Pihak asosiasi juga berharap adanya transparansi dan kejelasan mengenai acuan biaya sewa SJUT. Kepastian mengenai hal tersebut bisa membuat proses pemindahan semakin lancar sehingga negoisasi kontrak bisa rampung lebih cepat.
Dari hasil evaluasinya, penumpukan yang membuat ikatan kabel menjadi kendur diakibatkan tidak adanya koordinasi antarpemilik kabel dalam melakukan perawatan. Ikatan kabel yang semakin semrawut membuat operator terkadang abai untuk merapikan kembali kabel yang sudah diputus. Tidak hanya itu, adanya kabel ilegal yang terpasang tanpa izin juga membuat penumpukan terjadi.
Pascaperistiwa kecelakaan yang beberapa kali terjadi belakangan, pihaknya pun memperketat pengawasan agar kejadian buruk tersebut bisa dihindari.
”Ada saja kabel ilegal yang tidak izin menumpang di tiang listrik milik PLN, ini langsung diputus. Pengawasan kami sekarang jadi lebih ketat, dari awalnya pengecekan 2-3 kali seminggu sekarang bisa sampai 4 kali. Beberapa kabel memang belum bisa dipindah ke bawah tanah kalau belum ada SJUT-nya,” ujarnya.
Tahap kedua
Setelah selesai dengan pembangunan SJUT tahap I di beberapa ruas jalan, pemerintah akan melanjutkan pembangunan ke tahap kedua dengan fokus masih di Jakarta Selatan. Ketua Umum Asosiasi Penyelenggara Jaringan Telekomunikasi Jerry Siregar menjelaskan, di tahap pertama, perapian sudah dilakukan di 102 kilometer ruas jalan, dari target di tahap pertama sepanjang 115 kilometer.
Pembangunan SJUT untuk merapikan kabel utilitas di udara dilakukan secara bertahap.
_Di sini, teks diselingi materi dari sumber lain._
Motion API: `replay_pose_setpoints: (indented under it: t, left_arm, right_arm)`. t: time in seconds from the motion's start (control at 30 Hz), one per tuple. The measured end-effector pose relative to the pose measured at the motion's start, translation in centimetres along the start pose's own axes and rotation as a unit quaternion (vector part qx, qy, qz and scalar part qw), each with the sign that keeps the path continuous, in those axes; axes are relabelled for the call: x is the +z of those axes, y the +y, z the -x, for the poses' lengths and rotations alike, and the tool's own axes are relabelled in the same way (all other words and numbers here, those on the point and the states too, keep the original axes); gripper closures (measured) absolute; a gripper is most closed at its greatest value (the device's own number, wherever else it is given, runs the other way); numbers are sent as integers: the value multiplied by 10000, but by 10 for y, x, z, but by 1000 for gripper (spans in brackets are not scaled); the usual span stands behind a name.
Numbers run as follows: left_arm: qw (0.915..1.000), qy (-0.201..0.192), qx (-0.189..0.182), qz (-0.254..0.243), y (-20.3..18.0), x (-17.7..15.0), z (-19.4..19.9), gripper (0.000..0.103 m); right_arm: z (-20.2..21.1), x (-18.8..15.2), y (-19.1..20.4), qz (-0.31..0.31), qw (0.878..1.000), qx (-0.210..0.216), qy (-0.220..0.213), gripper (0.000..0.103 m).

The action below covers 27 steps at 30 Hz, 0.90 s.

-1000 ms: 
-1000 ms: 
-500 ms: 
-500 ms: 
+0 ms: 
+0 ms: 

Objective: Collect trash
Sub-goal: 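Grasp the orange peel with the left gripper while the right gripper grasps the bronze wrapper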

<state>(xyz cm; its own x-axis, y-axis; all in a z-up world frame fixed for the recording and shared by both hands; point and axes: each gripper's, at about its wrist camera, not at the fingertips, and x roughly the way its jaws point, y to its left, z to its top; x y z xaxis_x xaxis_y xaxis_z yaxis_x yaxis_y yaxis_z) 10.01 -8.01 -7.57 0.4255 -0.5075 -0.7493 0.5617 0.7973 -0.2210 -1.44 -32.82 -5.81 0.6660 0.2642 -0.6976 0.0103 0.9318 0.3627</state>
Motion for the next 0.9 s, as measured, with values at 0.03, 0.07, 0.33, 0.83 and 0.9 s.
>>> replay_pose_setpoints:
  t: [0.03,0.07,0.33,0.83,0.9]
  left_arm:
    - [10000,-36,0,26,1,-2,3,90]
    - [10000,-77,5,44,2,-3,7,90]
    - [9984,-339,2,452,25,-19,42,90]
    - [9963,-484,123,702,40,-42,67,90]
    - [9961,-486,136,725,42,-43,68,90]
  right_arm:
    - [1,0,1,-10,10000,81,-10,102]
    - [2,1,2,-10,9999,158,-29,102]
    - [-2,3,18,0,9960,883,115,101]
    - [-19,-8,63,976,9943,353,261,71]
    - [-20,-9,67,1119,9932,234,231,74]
Jerry menyatakan, hal ini mempertimbangkan dampaknya yang cukup besar, salah satunya kemacetan di beberapa ruas jalan. Pembangunan SJUT di kawasan Mampang Prapatan dan Senopati, Jakarta Selatan, misalnya, menyebabkan kemacetan selama lebih dari setengah tahun.
Pihak asosiasi juga berharap agar pembangunan SJUT di tahap kedua dapat dilakukan secara efektif. Berdasarkan hasil pengamatannya dalam pembangunan SJUT di tahap pertama, spesifikasi khususnya tidak adanya sambungan antara lubang SJUT, baik antara lubang, ataupun sambungan ke bangunan pelanggan.
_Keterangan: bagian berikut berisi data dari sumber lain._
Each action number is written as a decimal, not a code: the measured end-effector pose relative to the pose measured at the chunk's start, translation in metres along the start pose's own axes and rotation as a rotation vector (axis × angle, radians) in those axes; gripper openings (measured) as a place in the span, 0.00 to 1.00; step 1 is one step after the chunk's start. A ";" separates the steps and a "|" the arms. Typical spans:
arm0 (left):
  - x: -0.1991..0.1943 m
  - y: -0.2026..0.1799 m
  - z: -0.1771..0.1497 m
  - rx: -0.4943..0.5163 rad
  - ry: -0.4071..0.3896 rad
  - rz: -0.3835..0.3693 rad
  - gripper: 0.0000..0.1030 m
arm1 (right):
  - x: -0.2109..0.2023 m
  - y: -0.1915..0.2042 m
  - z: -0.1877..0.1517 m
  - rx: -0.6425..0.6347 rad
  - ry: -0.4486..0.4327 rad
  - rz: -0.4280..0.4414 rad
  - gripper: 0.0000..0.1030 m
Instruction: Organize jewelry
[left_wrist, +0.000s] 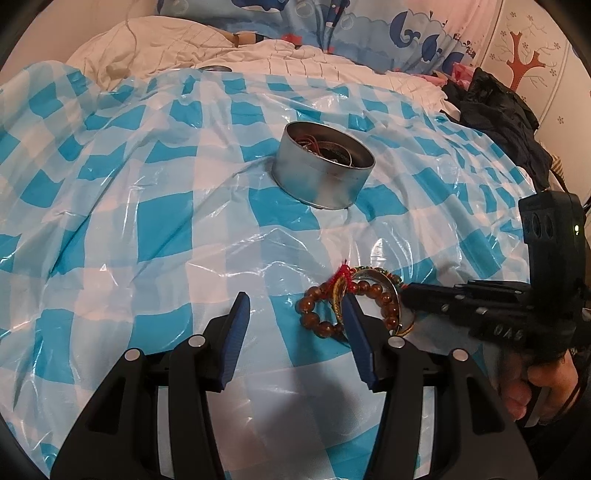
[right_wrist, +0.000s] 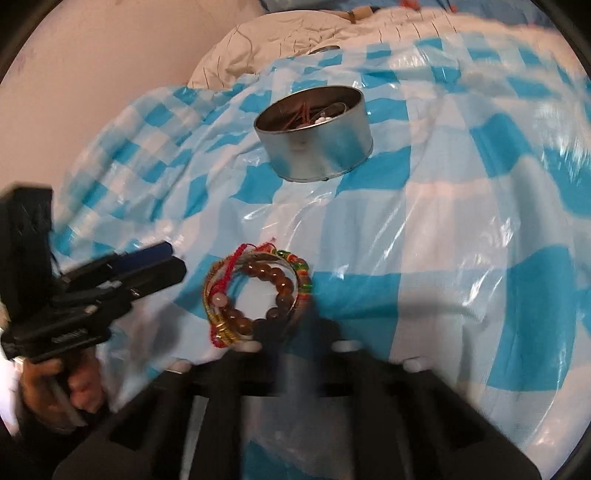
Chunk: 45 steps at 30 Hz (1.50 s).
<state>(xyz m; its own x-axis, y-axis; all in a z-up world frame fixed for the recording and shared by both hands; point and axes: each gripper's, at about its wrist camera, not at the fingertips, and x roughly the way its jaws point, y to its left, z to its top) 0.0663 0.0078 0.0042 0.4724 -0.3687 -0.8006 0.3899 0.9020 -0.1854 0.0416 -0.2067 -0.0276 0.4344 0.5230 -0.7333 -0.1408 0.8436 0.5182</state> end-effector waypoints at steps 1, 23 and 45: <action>0.000 0.000 0.000 0.000 0.000 0.000 0.48 | -0.005 0.000 0.001 0.001 -0.020 0.014 0.04; 0.030 -0.052 0.000 0.152 0.054 0.006 0.53 | -0.065 0.001 0.016 0.020 -0.298 0.066 0.04; 0.006 -0.006 0.011 -0.029 -0.027 -0.092 0.03 | -0.022 -0.015 0.010 0.070 -0.112 -0.025 0.04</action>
<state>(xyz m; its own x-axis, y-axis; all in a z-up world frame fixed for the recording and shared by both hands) 0.0757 -0.0020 0.0072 0.4570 -0.4554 -0.7640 0.4091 0.8703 -0.2741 0.0429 -0.2324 -0.0147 0.5345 0.4816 -0.6945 -0.0677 0.8435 0.5329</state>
Pihak asosiasi juga berharap adanya transparansi dan kejelasan mengenai acuan biaya sewa SJUT. Kepastian mengenai hal tersebut bisa membuat proses pemindahan semakin lancar sehingga negosiasi kontrak bisa rampung lebih cepat.
”Ini mengapa perapian kabel itu belum menyeluruh, tetapi di ruas-ruas yang prioritas terlebih dahulu. Kondisi jalan dan kemacetan itu menjadi salah satu pertimbangan juga. Di tahap kedua semoga ada perhatian dari segi desain. Soal biaya ini juga kita sedang rapat dengan pemerintah pusat agar regulasi SJUT ini se-Indonesia bisa punya acuan yang tepat,” ujarnya.